§ **Work to complete**: Count how many lines in the material below hold the word "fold"; the reply is that number alone.

§ **Data block**:
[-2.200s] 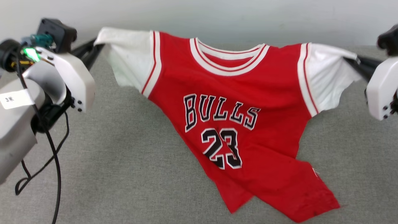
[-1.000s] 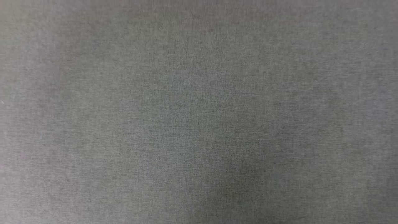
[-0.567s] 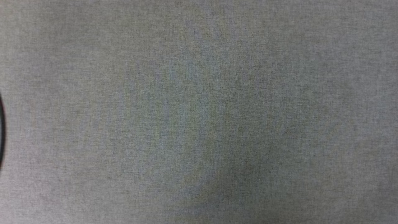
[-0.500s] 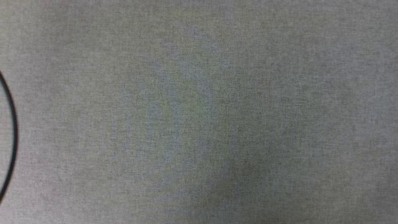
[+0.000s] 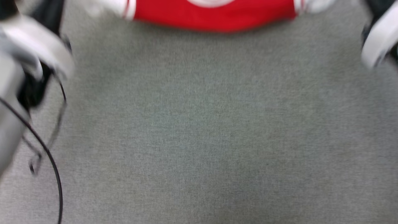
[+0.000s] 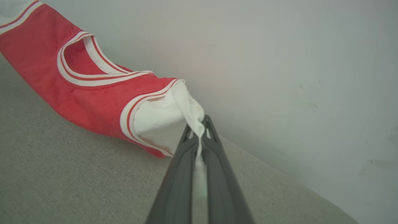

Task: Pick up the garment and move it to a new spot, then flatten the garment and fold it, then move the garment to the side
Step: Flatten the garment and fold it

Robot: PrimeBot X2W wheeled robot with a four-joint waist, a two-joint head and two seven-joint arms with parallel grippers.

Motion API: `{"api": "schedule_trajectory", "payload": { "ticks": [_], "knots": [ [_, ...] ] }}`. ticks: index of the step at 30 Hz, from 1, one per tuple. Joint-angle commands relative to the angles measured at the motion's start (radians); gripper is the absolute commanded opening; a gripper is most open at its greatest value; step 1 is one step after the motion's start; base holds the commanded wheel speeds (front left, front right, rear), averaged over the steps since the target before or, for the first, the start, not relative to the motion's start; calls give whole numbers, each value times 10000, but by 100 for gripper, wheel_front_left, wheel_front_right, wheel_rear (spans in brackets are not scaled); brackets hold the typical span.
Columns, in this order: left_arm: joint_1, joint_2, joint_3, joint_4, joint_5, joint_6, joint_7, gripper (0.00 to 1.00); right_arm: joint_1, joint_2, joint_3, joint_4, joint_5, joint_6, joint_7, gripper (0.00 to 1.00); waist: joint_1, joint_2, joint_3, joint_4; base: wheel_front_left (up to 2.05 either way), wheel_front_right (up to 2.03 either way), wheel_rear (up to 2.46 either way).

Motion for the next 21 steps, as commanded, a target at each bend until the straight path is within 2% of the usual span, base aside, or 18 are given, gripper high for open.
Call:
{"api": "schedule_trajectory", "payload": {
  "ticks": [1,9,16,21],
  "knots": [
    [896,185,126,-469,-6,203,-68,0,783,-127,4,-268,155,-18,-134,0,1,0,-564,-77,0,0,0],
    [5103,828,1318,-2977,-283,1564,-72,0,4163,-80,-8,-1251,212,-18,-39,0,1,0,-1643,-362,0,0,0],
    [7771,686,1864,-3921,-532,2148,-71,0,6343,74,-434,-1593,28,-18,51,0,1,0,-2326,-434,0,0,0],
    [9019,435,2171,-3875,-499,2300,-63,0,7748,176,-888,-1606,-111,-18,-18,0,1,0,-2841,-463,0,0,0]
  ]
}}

§ **Result for this exercise**: 2